#### Provided information ####
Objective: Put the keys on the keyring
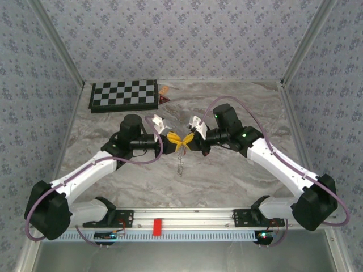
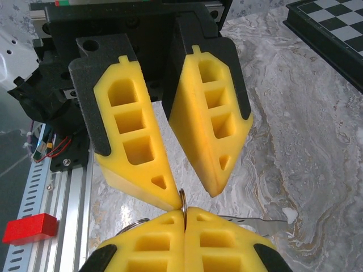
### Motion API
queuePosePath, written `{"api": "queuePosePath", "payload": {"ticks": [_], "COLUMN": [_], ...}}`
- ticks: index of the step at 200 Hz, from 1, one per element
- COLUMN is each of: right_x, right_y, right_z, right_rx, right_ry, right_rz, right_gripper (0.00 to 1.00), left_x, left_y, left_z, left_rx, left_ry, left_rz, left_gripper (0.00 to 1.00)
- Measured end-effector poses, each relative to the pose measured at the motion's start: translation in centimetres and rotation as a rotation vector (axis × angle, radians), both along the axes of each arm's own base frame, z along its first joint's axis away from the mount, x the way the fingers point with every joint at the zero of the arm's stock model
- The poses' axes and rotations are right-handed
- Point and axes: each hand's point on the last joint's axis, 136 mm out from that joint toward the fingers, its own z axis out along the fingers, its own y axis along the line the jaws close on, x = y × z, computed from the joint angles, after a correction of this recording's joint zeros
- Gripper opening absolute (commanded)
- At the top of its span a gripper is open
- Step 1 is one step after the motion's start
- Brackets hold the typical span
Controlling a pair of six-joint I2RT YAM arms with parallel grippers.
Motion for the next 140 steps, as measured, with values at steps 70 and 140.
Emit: {"api": "queuePosePath", "payload": {"ticks": [70,140], "right_x": [-0.4,-0.1], "right_y": [-0.3,0.0], "right_z": [0.6,1.6], "right_rx": [0.042,0.083], "right_ry": [0.021,-0.001], "right_rz": [0.01,0.011], "right_gripper": [0.0,0.0], "left_x": [-0.1,0.1], "left_y": [-0.1,-0.1], "left_z": [0.4,0.5], "left_rx": [-0.011,-0.012], "left_ry": [-0.003,-0.009], "left_rz": [-0.013,-0.002], "left_gripper": [0.33,0.32]}}
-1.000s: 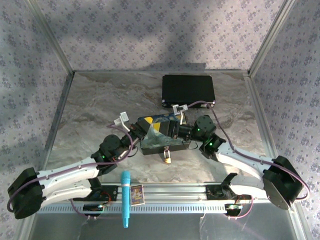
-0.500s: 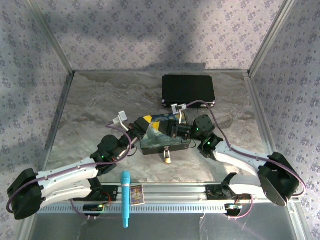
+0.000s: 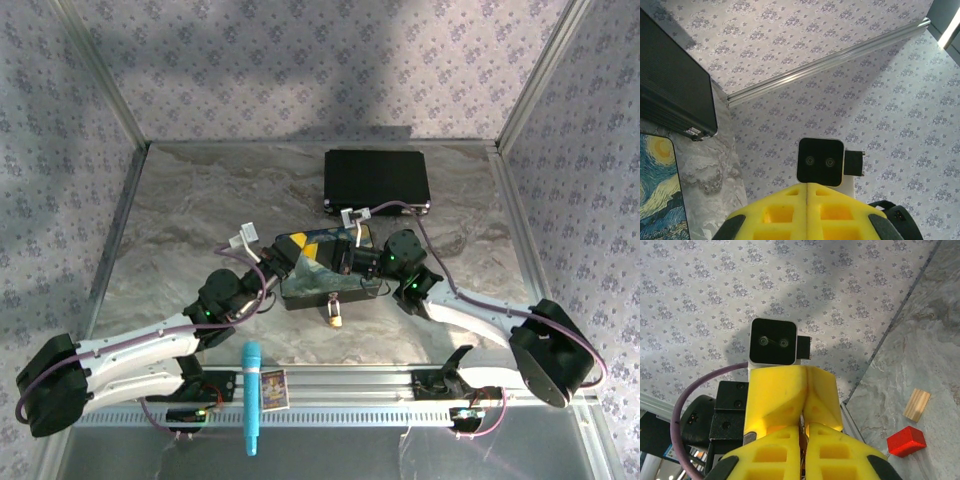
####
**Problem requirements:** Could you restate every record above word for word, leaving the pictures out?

**Answer to the exercise:**
Objective: Put the keys on the keyring
### Motion API
queuePosePath, written `{"api": "queuePosePath", "payload": {"ticks": [_], "COLUMN": [_], ...}}`
- ticks: index of the step at 200 Hz, from 1, one per element
- COLUMN is each of: right_x, right_y, right_z, right_rx, right_ry, right_rz, right_gripper (0.00 to 1.00), left_x, left_y, left_z, left_rx, left_ry, left_rz, left_gripper (0.00 to 1.00)
- Measured end-effector poses, each relative to the pose measured at the motion's start: translation in centimetres and rotation as a rotation vector (axis × angle, radians), both along the axes of each arm's own base frame, z along its first joint's axis away from the mount, x the way the fingers point with every joint at the zero of the arm's stock model
- The poses' axes and rotations are right-handed
- Point and axes: each hand's point on the last joint's axis, 136 mm out from that joint toward the fingers, its own z axis out along the fingers, its own y axis along the line the jaws close on, x = y × z, computed from the joint angles, after a correction of this recording's joint zeros
- Gripper opening absolute (commanded)
- At the top of its span a gripper is open
- Step 1 is one step after the motion's start
- Brackets hold the typical span
Controlling a pair of six-joint I2RT YAM arms with parallel grippers.
Motion for the next 140 steps, as measured, with values at steps 70 and 140.
Emit: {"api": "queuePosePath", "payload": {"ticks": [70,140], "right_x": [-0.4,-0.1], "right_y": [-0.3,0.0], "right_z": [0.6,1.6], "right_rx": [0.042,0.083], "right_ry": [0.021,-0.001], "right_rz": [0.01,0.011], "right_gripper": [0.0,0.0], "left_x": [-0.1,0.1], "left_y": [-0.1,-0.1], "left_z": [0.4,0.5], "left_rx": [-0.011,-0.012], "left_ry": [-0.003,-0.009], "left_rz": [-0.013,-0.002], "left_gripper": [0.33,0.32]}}
-1.000s: 
-0.500s: 
+0.000s: 

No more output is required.